◆ Required action: Only the pictures are dropped; the lines of the material that follow are returned exactly.
Information supplied: Begin
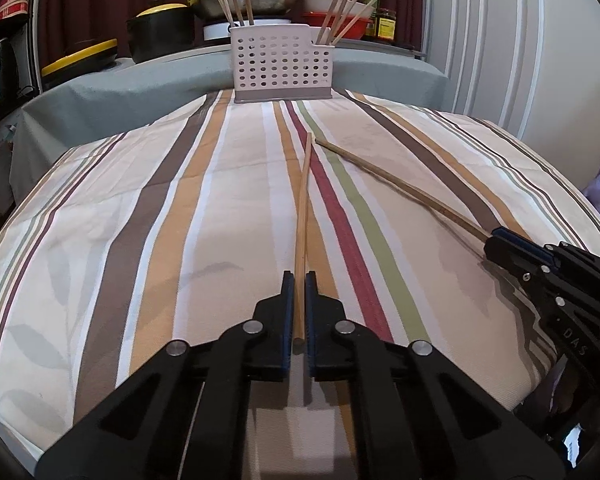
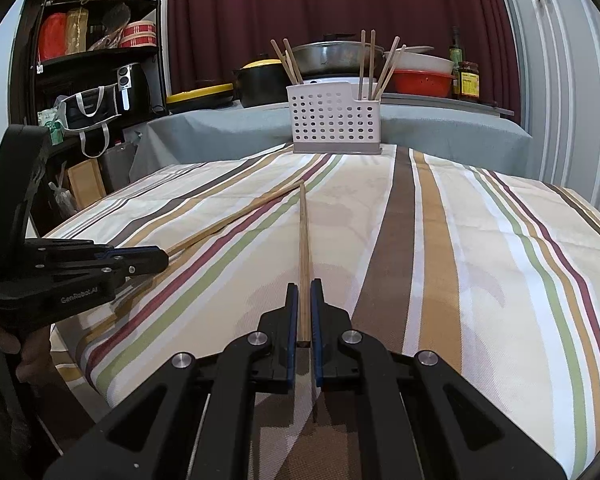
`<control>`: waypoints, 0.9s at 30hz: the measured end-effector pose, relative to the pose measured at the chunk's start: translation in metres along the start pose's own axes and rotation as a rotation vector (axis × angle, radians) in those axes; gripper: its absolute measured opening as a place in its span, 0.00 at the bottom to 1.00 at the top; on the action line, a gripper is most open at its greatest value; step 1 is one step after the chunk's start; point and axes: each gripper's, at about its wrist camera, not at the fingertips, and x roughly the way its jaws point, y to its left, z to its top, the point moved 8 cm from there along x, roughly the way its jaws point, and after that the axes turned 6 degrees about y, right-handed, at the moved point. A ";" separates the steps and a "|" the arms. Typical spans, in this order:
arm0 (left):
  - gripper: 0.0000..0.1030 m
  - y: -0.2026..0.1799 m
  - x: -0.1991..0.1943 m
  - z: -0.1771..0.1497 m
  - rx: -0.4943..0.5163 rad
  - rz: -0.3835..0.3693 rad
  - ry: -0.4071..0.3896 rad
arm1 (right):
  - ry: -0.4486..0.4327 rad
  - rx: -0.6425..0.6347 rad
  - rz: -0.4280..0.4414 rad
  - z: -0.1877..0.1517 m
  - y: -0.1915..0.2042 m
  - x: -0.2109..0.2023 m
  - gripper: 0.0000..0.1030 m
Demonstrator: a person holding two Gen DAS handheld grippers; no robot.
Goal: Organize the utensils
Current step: 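Close the right tool on a chopstick while the left tool grasps another, then lift both held chopsticks upright and carry them over the white holder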
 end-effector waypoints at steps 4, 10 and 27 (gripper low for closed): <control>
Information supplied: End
◆ Exercise answer:
`<control>`: waypoints, 0.9s at 30hz: the measured end-effector pose, relative to the pose measured at the chunk's start: translation in metres along the start pose's own axes and rotation as a rotation vector (axis × angle, radians) in those axes; gripper: its absolute measured opening as a place in its span, 0.00 at the bottom to 1.00 at the top; on the action line, a gripper is most open at its greatest value; step 1 is one step after the chunk's start; point and axes: each gripper's, at about its wrist camera, not at the fingertips, and x roughly the way its jaws point, y to its left, z to its top, the point moved 8 cm from there along x, roughly the way its jaws point, and after that the axes turned 6 degrees about y, right-handed, at the moved point. A ";" separates the steps and a "|" the arms. Typical spans, in this order:
arm0 (left):
  - gripper: 0.0000..0.1030 m
  - y: -0.2026..0.1799 m
  - x: -0.1991..0.1943 m
  - z: -0.1771..0.1497 m
  - rx: -0.4943..0.5163 rad
  - rz: -0.3835..0.3693 rad
  - ry: -0.4071..0.3896 rad
arm1 (right):
  - ry: -0.4486..0.4327 rad
  - rx: -0.6425..0.6347 rad
  - rz: -0.4280..0.4414 rad
  - z: -0.1877..0.1517 m
  - y: -0.1915..0.2042 m
  - x: -0.2109..0.2023 m
  - gripper: 0.0000..0.1030 m
Demonstrator: a person holding two Gen DAS handheld grippers; no robot.
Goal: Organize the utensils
Current step: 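Close the right tool on a chopstick while the left tool grasps another, then lift both held chopsticks upright and carry them over the white holder
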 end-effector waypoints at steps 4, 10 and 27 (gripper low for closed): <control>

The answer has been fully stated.